* _Stored items_
+--

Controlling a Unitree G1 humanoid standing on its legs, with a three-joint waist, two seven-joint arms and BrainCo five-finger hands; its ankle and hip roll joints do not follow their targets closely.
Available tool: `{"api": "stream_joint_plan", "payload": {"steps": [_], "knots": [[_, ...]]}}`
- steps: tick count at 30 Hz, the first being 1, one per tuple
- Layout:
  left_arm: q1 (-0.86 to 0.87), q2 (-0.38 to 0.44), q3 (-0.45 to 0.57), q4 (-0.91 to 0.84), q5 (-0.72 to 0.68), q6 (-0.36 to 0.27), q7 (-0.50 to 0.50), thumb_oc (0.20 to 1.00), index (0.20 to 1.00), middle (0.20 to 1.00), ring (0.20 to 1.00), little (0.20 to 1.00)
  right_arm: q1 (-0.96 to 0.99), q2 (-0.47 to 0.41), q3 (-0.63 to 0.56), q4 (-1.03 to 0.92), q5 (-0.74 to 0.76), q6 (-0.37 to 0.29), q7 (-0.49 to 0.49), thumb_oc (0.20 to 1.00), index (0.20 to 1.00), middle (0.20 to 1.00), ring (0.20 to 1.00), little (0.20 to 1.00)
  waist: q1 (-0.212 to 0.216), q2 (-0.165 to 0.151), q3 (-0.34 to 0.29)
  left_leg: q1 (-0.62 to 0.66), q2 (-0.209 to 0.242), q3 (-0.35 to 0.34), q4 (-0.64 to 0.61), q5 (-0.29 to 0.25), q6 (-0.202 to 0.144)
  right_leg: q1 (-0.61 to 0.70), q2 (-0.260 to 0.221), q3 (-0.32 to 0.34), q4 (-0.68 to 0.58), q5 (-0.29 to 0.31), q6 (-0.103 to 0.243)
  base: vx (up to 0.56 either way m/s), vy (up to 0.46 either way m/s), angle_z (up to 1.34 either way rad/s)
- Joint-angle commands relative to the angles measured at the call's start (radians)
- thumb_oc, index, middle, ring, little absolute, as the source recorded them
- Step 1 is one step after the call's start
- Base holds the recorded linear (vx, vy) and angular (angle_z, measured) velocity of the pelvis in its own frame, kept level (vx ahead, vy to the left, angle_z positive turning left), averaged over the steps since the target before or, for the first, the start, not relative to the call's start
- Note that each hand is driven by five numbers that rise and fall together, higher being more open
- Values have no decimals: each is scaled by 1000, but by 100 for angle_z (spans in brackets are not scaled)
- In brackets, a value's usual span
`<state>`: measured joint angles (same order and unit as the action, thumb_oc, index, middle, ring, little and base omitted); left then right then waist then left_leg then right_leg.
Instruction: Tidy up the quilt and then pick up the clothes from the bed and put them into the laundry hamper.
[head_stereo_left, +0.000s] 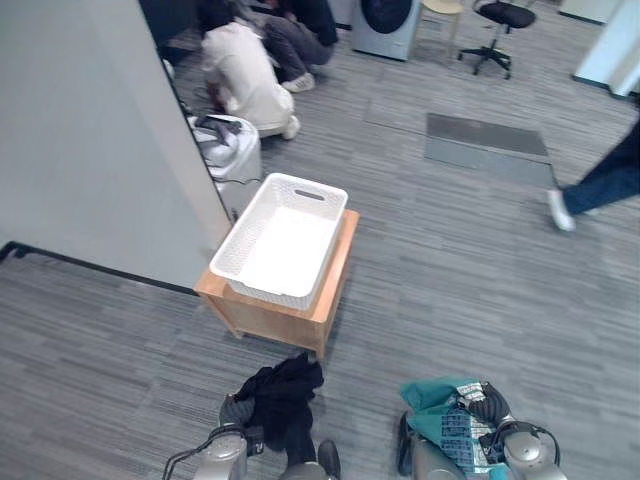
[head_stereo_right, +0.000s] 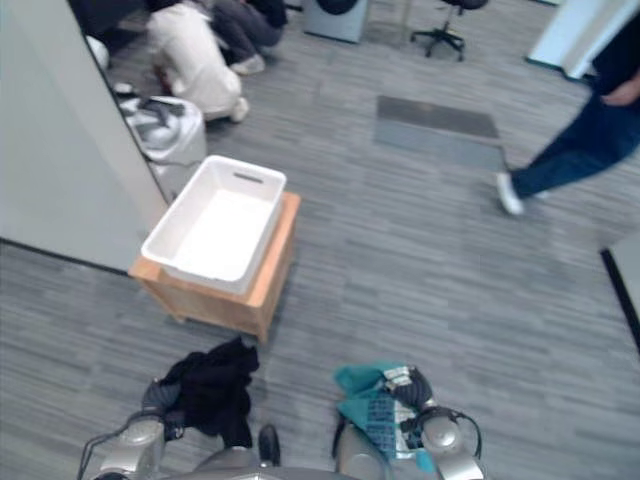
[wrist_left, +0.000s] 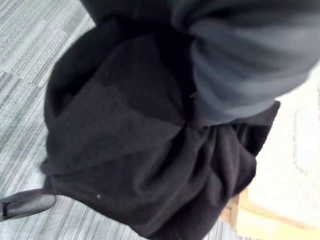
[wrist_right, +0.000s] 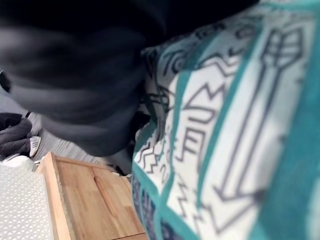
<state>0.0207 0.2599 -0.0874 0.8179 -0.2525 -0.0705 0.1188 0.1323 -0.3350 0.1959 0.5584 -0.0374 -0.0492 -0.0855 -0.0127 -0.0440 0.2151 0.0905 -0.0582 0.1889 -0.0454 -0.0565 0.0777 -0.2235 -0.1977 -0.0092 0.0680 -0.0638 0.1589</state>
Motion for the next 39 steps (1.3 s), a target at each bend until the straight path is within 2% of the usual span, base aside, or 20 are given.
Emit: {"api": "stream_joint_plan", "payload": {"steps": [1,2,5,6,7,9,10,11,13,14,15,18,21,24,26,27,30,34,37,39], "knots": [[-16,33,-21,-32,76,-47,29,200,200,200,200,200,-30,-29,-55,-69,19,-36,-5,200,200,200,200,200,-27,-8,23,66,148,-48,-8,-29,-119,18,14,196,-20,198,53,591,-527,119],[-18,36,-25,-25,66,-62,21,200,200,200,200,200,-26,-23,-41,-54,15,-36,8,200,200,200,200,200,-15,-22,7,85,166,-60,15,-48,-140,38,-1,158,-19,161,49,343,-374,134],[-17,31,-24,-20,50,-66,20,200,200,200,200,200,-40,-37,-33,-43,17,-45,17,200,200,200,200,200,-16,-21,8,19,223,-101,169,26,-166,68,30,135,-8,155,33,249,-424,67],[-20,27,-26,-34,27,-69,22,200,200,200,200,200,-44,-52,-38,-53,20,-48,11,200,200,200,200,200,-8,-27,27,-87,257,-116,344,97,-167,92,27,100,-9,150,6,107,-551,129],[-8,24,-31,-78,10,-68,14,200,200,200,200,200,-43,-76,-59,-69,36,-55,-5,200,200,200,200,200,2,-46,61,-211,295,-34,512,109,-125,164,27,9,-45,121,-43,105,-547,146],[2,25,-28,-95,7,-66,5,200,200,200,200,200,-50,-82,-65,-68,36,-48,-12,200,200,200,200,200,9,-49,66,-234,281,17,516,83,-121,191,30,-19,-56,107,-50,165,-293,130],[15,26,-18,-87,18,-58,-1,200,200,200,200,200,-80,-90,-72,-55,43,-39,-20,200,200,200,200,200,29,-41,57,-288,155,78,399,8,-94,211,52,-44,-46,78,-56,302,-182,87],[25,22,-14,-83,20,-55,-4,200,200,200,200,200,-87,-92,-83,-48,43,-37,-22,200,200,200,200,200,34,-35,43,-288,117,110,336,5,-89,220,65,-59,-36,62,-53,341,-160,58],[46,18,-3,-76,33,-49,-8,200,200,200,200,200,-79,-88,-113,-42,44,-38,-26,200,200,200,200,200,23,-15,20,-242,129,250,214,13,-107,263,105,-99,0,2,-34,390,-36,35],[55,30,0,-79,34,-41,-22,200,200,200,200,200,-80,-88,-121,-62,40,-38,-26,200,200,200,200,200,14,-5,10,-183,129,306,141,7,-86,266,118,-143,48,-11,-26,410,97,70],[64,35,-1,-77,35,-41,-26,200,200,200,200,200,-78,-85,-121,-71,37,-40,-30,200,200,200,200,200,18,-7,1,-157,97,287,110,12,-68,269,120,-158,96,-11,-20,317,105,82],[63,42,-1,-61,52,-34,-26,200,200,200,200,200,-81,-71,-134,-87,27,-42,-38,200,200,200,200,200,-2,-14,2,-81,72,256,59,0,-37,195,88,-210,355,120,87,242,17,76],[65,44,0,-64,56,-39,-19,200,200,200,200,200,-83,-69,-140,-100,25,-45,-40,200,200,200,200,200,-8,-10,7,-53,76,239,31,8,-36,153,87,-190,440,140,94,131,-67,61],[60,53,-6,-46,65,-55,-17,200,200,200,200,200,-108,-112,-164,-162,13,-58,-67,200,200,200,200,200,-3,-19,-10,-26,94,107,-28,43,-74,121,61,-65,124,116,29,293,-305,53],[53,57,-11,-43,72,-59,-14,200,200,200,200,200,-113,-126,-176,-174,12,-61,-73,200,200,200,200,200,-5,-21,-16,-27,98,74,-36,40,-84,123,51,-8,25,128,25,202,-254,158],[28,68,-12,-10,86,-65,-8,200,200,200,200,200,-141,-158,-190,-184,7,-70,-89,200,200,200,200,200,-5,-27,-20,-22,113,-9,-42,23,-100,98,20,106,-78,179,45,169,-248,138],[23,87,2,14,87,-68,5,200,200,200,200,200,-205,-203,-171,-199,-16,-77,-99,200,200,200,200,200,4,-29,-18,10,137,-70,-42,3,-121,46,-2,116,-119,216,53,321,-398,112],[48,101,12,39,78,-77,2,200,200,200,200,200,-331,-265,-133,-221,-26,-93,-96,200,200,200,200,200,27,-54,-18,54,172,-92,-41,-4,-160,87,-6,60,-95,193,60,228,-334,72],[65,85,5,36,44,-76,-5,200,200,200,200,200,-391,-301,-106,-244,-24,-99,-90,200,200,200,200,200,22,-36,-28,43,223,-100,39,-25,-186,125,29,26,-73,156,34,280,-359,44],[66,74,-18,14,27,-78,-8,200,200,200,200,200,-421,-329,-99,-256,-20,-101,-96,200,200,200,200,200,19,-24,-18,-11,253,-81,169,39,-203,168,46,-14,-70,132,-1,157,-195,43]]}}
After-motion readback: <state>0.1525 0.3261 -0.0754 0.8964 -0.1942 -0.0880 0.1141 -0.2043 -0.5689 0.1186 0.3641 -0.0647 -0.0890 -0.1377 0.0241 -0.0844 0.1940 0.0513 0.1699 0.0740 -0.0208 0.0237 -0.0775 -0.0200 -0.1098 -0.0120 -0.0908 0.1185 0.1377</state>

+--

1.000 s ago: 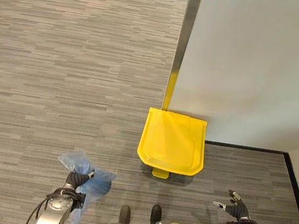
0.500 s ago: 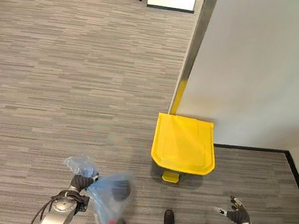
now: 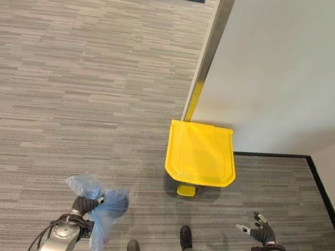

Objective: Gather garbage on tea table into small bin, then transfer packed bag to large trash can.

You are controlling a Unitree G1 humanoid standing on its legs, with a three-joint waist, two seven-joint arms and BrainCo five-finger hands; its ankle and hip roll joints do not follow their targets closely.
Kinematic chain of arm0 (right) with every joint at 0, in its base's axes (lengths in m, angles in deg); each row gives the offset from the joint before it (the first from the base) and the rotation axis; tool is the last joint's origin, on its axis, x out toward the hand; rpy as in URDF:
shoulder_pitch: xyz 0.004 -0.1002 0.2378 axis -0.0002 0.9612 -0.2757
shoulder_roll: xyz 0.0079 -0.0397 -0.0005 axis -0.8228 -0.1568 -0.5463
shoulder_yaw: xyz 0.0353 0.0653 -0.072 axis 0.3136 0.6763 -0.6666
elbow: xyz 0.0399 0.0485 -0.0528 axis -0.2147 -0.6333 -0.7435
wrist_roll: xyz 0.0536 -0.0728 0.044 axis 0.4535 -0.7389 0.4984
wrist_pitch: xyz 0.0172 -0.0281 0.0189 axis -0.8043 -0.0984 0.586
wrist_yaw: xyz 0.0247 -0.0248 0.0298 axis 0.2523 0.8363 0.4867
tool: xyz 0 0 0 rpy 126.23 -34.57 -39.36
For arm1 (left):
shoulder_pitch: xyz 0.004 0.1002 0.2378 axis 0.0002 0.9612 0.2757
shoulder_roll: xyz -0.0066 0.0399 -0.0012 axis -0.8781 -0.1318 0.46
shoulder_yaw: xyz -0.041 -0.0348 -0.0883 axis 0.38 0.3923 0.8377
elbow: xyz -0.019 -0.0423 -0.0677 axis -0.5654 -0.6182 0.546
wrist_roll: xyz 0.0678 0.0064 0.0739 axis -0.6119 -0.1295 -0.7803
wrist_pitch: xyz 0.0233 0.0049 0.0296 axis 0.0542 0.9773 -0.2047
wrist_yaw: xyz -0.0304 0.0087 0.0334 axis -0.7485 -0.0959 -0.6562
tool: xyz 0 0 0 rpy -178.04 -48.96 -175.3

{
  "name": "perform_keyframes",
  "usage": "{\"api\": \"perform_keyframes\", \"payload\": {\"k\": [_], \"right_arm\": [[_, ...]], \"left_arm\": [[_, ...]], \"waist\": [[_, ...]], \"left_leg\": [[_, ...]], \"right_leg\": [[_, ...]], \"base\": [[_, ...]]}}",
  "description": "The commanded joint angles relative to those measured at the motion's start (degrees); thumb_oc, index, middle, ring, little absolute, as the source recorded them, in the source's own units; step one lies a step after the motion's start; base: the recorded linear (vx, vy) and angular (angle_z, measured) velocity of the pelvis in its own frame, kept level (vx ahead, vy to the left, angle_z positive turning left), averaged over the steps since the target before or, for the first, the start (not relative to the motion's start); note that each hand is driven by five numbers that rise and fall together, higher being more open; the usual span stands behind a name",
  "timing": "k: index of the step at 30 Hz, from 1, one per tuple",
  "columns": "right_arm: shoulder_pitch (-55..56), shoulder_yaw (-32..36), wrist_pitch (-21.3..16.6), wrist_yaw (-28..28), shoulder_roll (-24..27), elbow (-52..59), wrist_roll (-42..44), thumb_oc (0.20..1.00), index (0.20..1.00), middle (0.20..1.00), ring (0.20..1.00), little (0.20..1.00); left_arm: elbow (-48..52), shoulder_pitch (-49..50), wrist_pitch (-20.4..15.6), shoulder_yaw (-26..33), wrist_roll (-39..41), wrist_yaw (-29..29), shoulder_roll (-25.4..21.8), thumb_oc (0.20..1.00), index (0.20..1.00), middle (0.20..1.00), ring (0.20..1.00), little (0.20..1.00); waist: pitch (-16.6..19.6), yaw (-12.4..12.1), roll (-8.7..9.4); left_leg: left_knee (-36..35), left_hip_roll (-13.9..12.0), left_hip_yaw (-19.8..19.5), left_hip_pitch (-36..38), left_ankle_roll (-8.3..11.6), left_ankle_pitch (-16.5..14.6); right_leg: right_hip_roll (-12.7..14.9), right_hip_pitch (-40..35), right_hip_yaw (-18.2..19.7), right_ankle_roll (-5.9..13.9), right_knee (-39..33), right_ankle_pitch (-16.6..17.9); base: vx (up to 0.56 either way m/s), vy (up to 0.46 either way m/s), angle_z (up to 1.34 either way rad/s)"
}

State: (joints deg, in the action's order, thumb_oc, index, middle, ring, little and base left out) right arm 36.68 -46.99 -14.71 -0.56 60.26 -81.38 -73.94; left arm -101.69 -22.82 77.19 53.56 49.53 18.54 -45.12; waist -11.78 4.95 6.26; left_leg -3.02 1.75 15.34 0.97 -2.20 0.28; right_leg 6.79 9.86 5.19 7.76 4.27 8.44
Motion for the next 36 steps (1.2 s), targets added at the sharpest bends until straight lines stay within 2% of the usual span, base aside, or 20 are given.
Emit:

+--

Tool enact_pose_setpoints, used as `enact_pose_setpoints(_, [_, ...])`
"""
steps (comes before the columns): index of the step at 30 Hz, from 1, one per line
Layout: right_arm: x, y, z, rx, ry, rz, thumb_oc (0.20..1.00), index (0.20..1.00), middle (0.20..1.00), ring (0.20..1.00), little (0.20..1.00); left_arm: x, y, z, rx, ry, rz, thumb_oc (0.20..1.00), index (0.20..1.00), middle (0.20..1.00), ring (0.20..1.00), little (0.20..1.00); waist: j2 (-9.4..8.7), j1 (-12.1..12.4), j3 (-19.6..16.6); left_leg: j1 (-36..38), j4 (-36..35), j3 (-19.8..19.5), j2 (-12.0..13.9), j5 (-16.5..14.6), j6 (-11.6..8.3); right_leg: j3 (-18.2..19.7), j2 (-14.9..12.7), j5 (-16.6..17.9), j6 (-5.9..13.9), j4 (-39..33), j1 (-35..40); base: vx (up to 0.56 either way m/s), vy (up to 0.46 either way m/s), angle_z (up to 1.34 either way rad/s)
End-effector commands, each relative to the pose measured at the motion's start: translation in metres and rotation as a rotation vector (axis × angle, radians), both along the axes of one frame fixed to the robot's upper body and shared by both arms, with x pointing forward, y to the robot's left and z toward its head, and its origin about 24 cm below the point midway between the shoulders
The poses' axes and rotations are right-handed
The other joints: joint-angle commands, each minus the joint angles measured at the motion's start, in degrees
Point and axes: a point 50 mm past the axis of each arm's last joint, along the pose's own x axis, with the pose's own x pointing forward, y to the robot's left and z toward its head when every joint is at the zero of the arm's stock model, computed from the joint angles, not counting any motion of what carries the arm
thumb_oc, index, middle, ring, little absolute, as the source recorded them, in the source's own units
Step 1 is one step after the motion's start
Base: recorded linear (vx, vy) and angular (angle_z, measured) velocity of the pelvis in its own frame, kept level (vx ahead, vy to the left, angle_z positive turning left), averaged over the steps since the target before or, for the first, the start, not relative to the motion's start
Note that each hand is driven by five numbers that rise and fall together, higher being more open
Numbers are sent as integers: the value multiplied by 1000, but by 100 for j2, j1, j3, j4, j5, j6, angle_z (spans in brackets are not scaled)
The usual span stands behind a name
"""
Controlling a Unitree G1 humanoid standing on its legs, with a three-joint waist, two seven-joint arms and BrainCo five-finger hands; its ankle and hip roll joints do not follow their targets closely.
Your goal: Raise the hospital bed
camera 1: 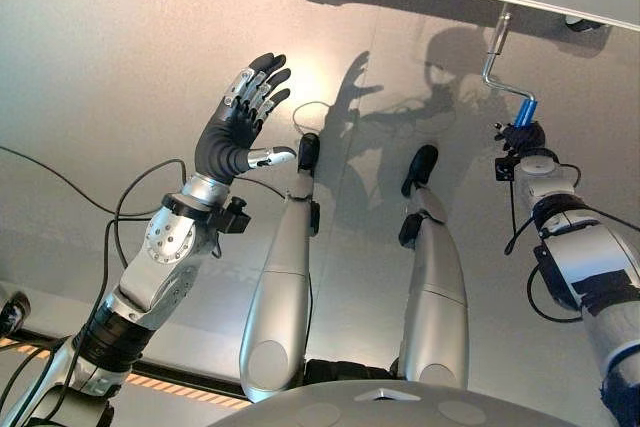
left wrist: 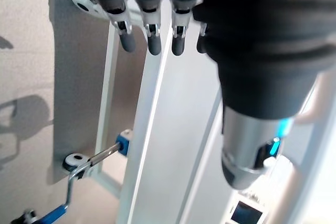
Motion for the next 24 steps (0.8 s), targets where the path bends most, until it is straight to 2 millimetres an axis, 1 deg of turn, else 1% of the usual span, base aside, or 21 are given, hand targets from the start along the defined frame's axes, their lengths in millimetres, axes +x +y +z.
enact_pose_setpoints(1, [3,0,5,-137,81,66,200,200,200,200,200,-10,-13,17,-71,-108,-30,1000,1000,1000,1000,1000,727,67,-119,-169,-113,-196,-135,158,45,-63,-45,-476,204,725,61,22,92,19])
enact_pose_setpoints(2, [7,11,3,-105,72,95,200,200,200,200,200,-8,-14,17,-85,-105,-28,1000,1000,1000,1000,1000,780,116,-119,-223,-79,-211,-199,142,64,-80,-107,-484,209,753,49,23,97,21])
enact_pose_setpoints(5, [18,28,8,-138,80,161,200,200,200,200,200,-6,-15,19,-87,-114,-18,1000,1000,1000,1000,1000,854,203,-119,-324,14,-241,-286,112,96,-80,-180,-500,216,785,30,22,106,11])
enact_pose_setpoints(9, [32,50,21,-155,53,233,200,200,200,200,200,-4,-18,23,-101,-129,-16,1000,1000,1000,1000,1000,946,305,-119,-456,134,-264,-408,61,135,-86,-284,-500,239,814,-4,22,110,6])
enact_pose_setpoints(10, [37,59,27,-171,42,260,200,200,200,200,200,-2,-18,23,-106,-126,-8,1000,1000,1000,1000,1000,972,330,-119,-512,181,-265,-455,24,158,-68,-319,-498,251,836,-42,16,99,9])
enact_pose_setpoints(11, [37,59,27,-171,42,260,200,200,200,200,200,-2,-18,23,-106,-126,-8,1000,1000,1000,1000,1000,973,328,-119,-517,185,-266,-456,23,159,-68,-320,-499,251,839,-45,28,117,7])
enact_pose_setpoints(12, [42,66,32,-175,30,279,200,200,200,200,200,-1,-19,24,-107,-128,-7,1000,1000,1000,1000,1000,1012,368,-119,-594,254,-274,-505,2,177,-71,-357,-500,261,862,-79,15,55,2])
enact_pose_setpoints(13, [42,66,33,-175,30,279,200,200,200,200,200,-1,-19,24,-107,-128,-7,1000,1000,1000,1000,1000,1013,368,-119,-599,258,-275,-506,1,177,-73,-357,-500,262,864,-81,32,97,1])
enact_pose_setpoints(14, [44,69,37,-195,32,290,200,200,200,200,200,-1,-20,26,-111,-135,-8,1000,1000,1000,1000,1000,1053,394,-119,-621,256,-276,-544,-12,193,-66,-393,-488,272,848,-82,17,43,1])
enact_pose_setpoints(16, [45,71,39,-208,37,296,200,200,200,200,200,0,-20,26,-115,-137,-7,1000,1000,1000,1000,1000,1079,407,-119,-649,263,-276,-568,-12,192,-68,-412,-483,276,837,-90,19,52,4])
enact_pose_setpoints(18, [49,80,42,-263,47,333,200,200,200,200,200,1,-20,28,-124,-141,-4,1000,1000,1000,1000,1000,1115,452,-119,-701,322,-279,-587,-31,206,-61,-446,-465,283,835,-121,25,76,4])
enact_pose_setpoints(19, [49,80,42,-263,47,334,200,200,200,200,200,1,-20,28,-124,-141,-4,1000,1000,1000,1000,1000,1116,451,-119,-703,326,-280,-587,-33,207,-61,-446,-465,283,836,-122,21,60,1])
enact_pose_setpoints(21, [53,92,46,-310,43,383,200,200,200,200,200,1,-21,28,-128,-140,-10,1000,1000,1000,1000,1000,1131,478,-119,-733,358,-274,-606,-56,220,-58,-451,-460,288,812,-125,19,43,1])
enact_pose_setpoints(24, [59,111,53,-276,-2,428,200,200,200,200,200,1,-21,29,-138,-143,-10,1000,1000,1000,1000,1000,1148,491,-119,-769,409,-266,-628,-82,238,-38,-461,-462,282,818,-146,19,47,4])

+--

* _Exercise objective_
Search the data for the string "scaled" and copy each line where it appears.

* _Task answer_
- Values have no decimals: each is scaled by 1000, but by 100 for angle_z (spans in brackets are not scaled)
Numbers are sent as integers: the value multiplied by 1000, but by 100 for j2, j1, j3, j4, j5, j6, angle_z (spans in brackets are not scaled)

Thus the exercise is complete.